Exercise brief >>
Among the lines of the records, find all that carry the word "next" and copy them.

Records for processing >>

• • • •

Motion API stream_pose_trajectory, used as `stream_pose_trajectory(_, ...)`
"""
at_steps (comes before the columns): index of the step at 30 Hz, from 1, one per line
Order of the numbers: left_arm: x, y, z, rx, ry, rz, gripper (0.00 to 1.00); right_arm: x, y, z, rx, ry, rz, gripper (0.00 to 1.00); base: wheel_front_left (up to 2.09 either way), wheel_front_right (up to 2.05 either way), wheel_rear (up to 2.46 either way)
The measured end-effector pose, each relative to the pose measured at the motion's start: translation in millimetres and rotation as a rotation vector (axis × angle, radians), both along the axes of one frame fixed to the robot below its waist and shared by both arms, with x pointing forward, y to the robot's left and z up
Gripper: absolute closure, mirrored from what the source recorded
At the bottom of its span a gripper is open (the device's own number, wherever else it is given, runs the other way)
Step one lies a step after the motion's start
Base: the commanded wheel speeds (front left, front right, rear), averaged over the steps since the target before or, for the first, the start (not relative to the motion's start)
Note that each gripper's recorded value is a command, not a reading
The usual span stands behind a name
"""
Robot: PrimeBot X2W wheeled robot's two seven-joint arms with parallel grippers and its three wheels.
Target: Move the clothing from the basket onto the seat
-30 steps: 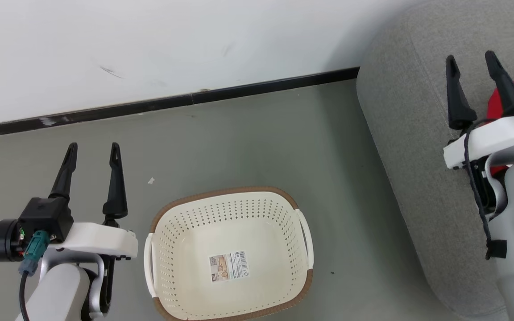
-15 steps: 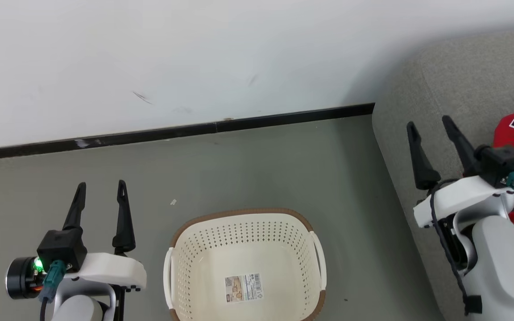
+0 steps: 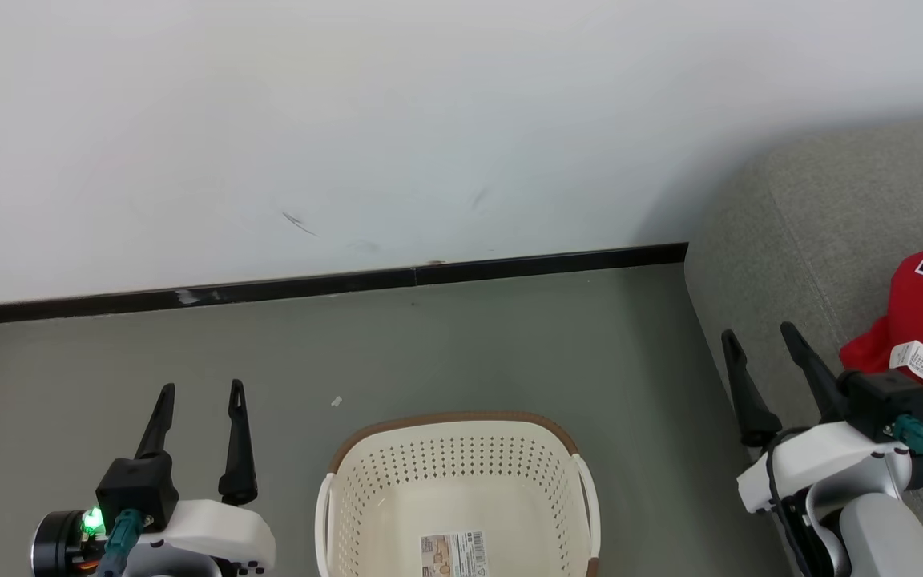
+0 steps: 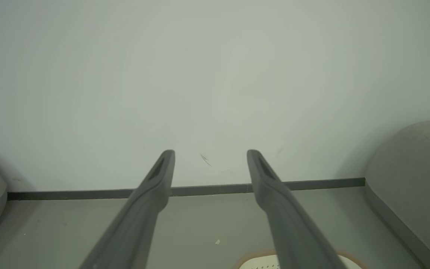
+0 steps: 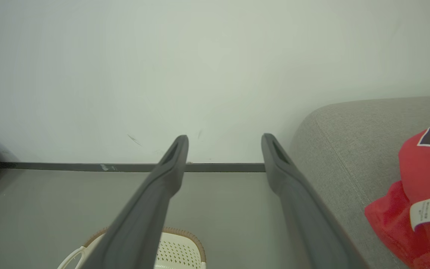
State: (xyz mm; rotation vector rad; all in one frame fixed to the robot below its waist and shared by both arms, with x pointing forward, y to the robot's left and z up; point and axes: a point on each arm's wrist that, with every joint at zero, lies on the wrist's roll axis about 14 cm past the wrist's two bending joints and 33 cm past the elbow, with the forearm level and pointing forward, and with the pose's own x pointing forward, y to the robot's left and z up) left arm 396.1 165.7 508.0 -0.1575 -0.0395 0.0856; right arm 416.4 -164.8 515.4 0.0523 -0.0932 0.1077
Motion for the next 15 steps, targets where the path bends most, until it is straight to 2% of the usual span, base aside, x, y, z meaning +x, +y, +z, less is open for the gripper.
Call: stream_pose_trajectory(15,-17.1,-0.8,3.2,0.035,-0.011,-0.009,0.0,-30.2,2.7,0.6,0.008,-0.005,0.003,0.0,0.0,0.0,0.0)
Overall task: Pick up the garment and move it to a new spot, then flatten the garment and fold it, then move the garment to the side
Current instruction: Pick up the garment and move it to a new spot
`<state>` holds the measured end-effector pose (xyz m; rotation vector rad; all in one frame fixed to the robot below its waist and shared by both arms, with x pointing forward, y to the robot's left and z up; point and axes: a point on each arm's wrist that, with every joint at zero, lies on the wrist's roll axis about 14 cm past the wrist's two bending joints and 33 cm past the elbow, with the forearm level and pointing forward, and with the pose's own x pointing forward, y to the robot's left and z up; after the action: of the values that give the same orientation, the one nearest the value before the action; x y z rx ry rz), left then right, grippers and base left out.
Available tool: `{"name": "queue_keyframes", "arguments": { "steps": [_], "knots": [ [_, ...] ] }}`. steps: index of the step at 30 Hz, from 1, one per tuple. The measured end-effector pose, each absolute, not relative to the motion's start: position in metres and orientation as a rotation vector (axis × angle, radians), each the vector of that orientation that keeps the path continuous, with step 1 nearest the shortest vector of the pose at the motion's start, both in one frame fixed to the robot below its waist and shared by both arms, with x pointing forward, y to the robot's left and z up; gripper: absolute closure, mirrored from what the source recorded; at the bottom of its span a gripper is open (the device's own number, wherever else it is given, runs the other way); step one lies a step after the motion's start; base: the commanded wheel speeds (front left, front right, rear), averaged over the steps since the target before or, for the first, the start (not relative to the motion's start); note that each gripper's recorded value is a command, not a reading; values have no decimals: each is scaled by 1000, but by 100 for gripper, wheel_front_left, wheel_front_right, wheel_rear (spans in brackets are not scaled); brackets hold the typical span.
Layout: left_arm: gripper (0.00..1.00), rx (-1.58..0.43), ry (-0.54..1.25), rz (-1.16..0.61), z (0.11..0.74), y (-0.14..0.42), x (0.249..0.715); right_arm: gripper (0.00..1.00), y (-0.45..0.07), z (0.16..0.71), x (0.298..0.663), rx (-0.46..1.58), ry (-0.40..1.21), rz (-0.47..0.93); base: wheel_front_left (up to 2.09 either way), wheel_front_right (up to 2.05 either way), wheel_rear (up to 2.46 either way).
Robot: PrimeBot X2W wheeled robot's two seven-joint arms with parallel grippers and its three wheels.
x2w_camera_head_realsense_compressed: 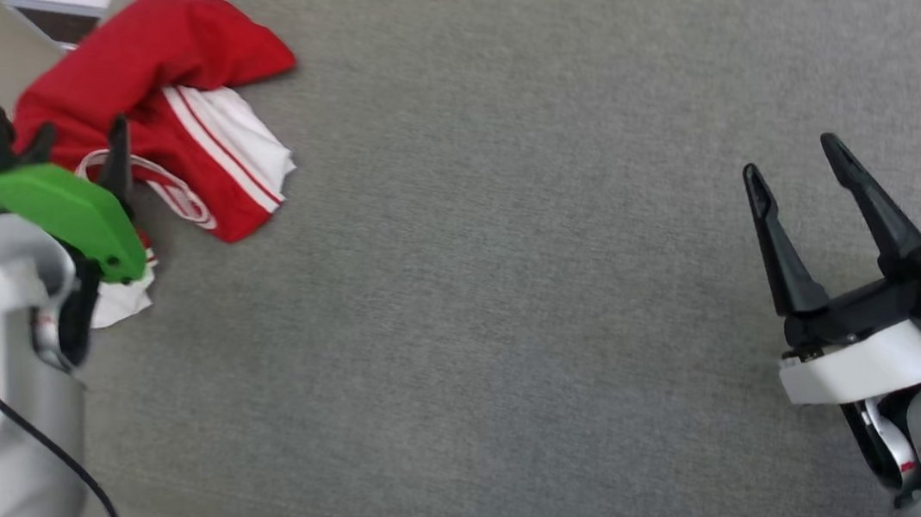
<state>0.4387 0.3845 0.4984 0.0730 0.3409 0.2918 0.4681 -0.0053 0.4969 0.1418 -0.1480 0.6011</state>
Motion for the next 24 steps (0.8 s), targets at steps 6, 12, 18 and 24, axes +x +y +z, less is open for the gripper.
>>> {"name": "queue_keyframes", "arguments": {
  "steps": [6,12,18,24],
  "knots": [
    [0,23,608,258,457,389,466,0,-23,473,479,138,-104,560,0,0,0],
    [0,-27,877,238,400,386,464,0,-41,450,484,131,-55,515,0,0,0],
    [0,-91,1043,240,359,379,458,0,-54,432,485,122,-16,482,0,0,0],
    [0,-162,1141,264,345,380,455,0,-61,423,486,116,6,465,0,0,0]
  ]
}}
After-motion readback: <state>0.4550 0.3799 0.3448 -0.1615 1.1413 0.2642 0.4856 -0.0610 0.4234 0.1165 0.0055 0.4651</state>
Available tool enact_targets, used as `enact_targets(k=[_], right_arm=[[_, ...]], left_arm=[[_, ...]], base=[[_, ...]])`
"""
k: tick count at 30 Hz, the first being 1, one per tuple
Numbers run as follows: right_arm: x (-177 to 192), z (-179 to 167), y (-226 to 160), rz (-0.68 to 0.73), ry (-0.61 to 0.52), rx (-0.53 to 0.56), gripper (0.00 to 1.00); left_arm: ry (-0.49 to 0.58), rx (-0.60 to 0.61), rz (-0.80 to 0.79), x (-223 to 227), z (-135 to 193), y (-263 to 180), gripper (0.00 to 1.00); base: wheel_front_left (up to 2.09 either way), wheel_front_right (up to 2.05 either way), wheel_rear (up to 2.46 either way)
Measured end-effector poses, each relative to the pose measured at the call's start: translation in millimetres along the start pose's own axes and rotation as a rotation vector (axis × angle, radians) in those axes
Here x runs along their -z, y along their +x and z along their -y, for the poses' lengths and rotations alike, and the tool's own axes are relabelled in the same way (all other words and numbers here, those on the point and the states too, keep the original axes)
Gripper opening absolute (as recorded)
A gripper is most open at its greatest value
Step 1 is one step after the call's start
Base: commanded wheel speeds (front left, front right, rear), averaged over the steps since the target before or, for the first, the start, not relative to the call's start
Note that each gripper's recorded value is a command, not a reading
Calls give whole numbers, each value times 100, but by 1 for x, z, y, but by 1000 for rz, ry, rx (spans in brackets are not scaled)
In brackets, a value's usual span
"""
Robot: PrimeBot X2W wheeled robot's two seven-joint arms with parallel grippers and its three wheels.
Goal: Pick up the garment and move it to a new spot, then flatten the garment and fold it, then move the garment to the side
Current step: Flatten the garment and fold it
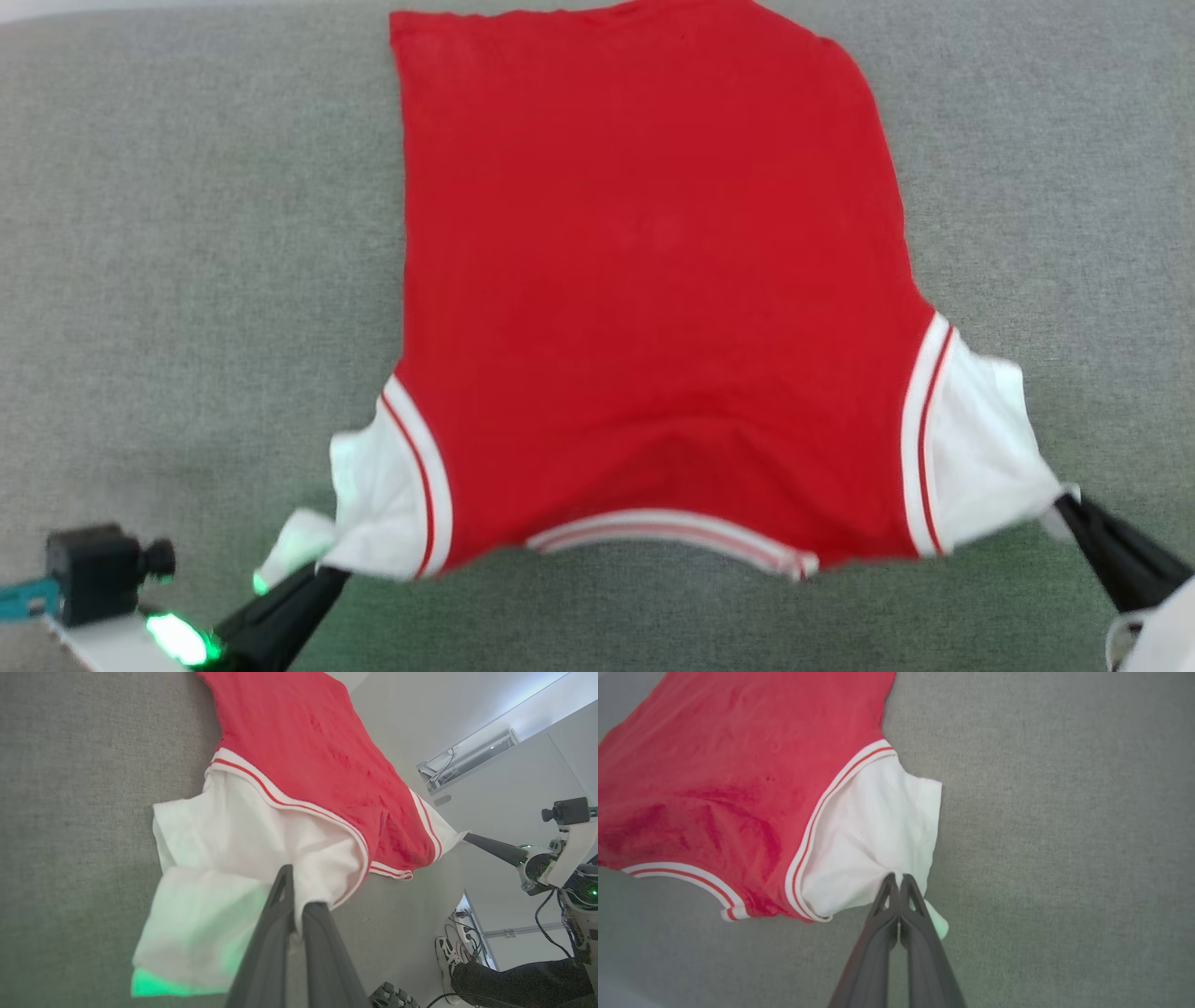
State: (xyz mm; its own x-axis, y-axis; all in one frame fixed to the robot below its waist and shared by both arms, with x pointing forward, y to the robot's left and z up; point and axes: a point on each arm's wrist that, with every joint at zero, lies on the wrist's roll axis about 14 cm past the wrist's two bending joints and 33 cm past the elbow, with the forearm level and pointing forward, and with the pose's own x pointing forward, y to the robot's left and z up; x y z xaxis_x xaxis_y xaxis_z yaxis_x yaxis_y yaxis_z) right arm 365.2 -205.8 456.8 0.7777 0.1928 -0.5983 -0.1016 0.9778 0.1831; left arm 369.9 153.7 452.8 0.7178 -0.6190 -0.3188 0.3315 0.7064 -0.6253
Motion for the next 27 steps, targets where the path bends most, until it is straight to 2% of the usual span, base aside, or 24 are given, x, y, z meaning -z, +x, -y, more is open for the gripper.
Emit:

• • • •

Task response >>
Motion for the next 15 steps, targets where the path bends most, until it is straight to 2% of the usual span, base aside, x, y, z meaning +x, +y, +z, less is open for the gripper.
Motion for the next 24 steps (0.8 s), targets at steps 6, 12, 18 and 24, axes +x +y +z, less is open for the gripper.
Motion for the next 27 steps, targets where the path bends most, until it is straight to 2% of the usual span, base aside, or 24 are given, x, y, z meaning -z, +x, -y, more is open for the gripper.

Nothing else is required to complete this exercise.